MEDIA FOR THE ONLINE WORLD - The Who, Where, When & What of Wireless Advertising

Rumor has it that the Internet is old news, past its prime, passé. There’s a new kid on the block waiting to take its place and ready for a few billion in ad dollars. OK, Internet, it’s time to pass your crown over to the newest and most innovate medium yet—wireless advertising. Well, maybe I’m jumping the gun a little bit, but the advertising potential of wireless is enormous. Think of the wireless medium today as the Internet back in 1995, when technology, marketing and consumer demand all simultaneously merged into a new ground-breaking advertising medium.

This new wireless medium is not the web. Sure, much of it involves the Internet and websites, but for that matter so will television in the near future.
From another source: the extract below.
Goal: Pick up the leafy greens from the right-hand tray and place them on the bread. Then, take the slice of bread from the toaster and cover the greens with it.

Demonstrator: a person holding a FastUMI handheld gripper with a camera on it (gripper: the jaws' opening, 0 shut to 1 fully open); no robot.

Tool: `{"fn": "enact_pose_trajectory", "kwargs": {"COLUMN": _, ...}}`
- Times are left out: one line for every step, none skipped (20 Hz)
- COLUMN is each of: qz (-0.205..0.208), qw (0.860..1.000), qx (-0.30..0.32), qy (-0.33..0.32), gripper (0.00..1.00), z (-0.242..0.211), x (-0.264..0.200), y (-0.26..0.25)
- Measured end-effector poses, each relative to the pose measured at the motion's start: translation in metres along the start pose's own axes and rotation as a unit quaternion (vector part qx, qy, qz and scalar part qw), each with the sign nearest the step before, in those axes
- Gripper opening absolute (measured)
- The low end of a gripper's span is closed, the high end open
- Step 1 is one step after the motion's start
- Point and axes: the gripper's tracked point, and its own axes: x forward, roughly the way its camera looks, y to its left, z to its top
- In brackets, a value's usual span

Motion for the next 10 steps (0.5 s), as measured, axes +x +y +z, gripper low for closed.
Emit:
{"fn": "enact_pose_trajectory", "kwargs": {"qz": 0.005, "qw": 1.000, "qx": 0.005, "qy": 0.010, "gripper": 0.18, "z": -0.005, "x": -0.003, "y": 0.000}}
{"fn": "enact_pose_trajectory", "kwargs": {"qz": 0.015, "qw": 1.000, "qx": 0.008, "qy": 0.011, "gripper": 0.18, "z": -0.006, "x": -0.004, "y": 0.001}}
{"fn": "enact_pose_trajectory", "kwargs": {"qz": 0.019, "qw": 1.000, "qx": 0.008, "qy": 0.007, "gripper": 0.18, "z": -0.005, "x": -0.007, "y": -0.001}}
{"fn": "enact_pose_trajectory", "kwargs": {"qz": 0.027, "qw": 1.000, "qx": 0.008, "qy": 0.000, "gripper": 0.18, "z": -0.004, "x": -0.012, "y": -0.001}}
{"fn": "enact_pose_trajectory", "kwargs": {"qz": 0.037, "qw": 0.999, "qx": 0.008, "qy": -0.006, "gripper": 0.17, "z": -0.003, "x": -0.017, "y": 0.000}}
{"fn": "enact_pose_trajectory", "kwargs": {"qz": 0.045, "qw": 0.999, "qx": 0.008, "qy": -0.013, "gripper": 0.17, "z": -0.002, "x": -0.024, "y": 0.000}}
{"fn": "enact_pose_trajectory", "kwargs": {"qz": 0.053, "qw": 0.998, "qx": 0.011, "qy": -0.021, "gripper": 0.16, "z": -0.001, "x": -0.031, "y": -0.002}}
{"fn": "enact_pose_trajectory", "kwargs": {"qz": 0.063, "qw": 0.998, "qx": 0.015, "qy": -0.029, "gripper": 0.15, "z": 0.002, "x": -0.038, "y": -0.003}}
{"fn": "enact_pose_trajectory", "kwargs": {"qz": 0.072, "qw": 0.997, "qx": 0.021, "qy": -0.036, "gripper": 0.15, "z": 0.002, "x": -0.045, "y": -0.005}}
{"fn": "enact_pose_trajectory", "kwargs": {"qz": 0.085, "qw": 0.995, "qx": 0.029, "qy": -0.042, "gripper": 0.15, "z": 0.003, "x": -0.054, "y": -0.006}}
The wireless medium—which is any small, personal, non-physically connected communication and information device such as cell phones, pagers and personal digital assistants (PDAs)—is different.

Wireless advertising interacts with consumers in ways other media do not. Because this wireless device is literally attached to your hip, it is able to potentially reach you anywhere and anytime. For the first time, advertisers can contact you in your car, at home, in the street, while shopping or working—through the same channel. No other medium can match this consistent message delivery.

With this shift in communication, advertising will now have to be more contextually based to be effective. Mass marketing will be less effective. Wireless messages need to take into account who’s using the device, when they’re using the device, where they’re using the device and what device they’re using.

Using contextual based messaging, there are a number of ways for marketers to test the advertising and e-commerce wireless waters. There is the basic text ad or audio ad, the cell phone equivalent to a banner ad. There’s email marketing, not glamorous, but it has proven effective on the Internet. There are sponsorships through which advertisers can tie-in to specific items (sports scores, stock quotes, restaurant locations). Retail marketers or those with short buying cycles can motivate purchases by offering instant coupons or sales alerts based on where or when a consumer is shopping. Marketers can ingratiate (and brand) themselves with consumers by helping to offset the high expense of using wireless devices by subsidizing their monthly service fee.

Marketers can develop their own content to attract consumers or adapt their current website to handheld users. They can create their own applications and charge consumers to use them on a monthly basis. This is showing some promise on the consumer side with online game players.

Even with all this exciting potential, I believe wireless is still a year or two away from becoming a legit ad medium. There are just too many hurdles to overcome right now: wide range of disparate platforms and technologies, getting clients to accept and try another new technology, educating consumers, attaining critical mass in wireless usage and developing industry standards and guidelines.

However, marketers who are experimenting with wireless today and are willing to stumble out of the gate in order to learn some painful lessons will be all the more wiser and successful in the future.